Only lines containing "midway" belong in the answer, each copied from the entries below.

Collection entries:
○ ○ ○ ○

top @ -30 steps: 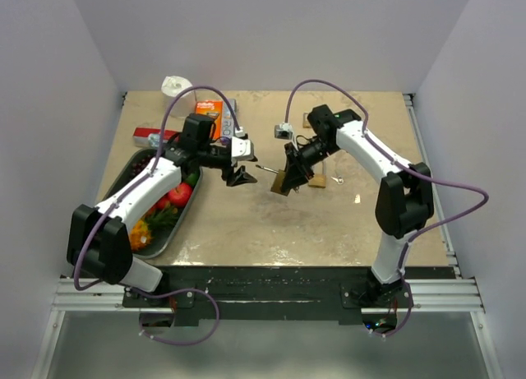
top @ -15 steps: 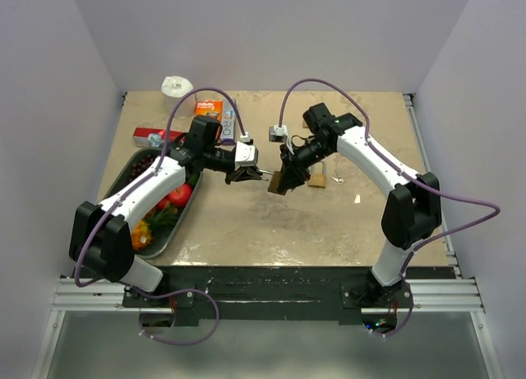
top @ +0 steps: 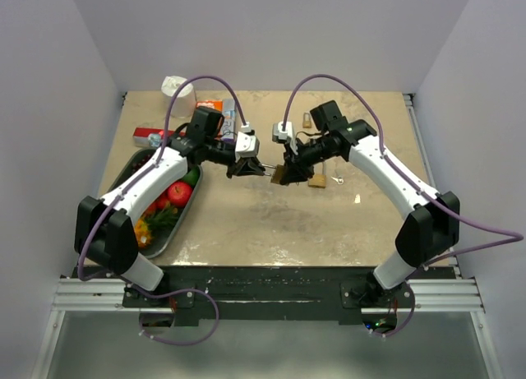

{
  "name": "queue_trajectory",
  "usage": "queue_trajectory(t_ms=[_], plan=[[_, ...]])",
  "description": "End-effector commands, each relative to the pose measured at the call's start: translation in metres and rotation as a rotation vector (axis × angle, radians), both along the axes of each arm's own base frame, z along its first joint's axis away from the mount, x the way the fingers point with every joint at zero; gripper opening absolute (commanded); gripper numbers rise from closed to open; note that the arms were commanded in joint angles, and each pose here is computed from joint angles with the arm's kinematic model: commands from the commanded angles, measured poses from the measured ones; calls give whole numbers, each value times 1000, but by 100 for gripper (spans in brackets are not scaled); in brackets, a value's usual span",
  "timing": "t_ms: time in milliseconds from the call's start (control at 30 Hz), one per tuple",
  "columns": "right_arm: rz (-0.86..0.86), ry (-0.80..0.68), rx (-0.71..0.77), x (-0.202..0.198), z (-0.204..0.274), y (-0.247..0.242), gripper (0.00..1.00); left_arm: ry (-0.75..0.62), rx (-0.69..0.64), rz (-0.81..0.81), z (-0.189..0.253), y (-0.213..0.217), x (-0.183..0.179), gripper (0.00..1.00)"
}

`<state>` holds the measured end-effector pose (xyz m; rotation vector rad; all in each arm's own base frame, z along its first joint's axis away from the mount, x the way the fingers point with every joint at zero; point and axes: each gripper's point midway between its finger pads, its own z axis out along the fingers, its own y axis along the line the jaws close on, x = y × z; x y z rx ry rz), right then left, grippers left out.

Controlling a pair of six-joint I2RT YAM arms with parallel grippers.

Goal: Lock with the key
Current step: Lock the lock.

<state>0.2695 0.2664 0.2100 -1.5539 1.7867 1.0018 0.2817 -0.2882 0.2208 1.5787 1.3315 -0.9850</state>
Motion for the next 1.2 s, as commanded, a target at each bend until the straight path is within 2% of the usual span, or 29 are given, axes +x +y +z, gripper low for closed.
queue_trajectory(t_ms=[0,900,1167], plan=[[20,-317,163,23,62,20,0,94,-47,-67,11,-9,-17,0],[133,-507,309,14,95,66,0,113,-109,-114,15,-27,-17,0],[220,-492,467,-10,128,89,0,83,-152,-150,17,-41,-17,0]])
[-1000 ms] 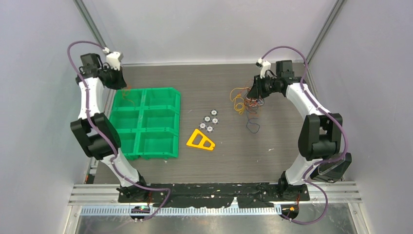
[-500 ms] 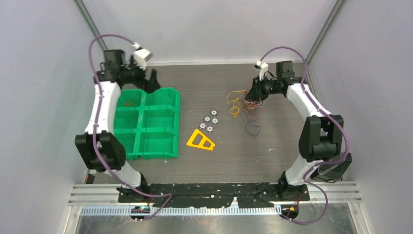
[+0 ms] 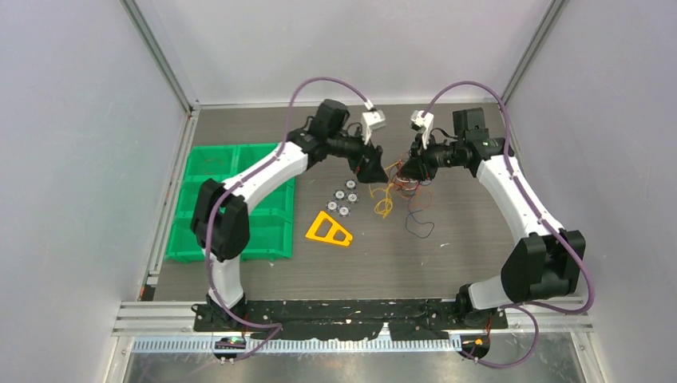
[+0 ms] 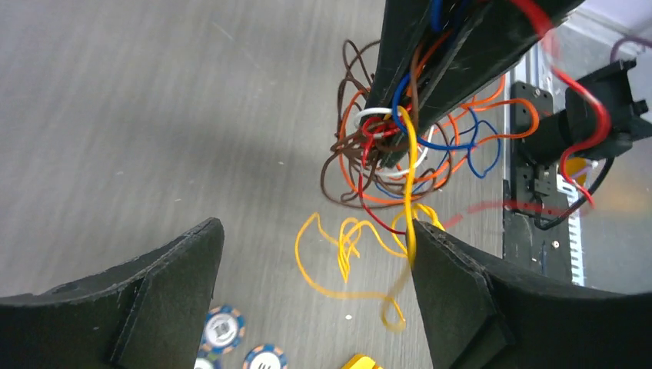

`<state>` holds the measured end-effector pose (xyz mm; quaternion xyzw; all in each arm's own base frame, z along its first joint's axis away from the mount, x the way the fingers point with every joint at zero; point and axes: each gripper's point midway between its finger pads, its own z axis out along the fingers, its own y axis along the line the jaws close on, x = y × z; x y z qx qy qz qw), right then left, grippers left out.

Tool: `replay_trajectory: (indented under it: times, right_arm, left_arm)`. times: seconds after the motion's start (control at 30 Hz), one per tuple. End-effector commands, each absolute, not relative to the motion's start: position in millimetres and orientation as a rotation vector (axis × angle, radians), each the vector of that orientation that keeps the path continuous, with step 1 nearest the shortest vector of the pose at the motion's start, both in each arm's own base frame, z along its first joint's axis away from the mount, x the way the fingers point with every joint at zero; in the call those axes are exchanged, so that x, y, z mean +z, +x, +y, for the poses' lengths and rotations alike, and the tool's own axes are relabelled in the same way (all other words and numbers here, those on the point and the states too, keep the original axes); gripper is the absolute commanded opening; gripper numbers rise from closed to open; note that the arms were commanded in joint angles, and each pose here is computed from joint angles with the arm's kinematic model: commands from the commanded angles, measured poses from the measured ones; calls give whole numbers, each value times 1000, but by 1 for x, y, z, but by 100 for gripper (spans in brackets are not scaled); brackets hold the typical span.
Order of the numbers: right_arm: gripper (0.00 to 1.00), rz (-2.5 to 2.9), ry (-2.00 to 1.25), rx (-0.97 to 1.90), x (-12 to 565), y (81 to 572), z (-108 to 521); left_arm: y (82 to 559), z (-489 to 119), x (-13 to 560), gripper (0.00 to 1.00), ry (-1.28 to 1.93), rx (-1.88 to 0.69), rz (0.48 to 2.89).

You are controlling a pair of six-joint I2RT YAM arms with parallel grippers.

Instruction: Untangle the cables

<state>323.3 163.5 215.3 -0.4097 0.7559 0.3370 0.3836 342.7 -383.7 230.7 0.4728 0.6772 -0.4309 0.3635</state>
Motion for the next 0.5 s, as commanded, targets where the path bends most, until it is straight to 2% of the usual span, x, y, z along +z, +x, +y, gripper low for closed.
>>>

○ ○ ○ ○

◆ Problem solution ◆
`<state>` holds the measured end-effector pose (xyz m; rotation vector rad; all in each arm's own base frame, z along its first joint's axis away from the mount, x the way the fingers point with every joint at zero; point and axes: each gripper's point midway between its finger pads, its own z axis out along the fingers, its own y axis along the line the jaws close on, x = y × z; x y z rx ry rz), right then left, grippers left out.
`<state>` holds the measured end-effector pose (xyz mm; quaternion xyzw; all in each arm's own base frame, z along its first joint's axis away from the mount, x the way the fingers point with every joint at zero; point and axes: each gripper's point midway between its finger pads, its own z axis out along the fingers, its own y axis along the line the jaws close on, x = y × z; x y z qx qy qz qw), right then left, grippers left out.

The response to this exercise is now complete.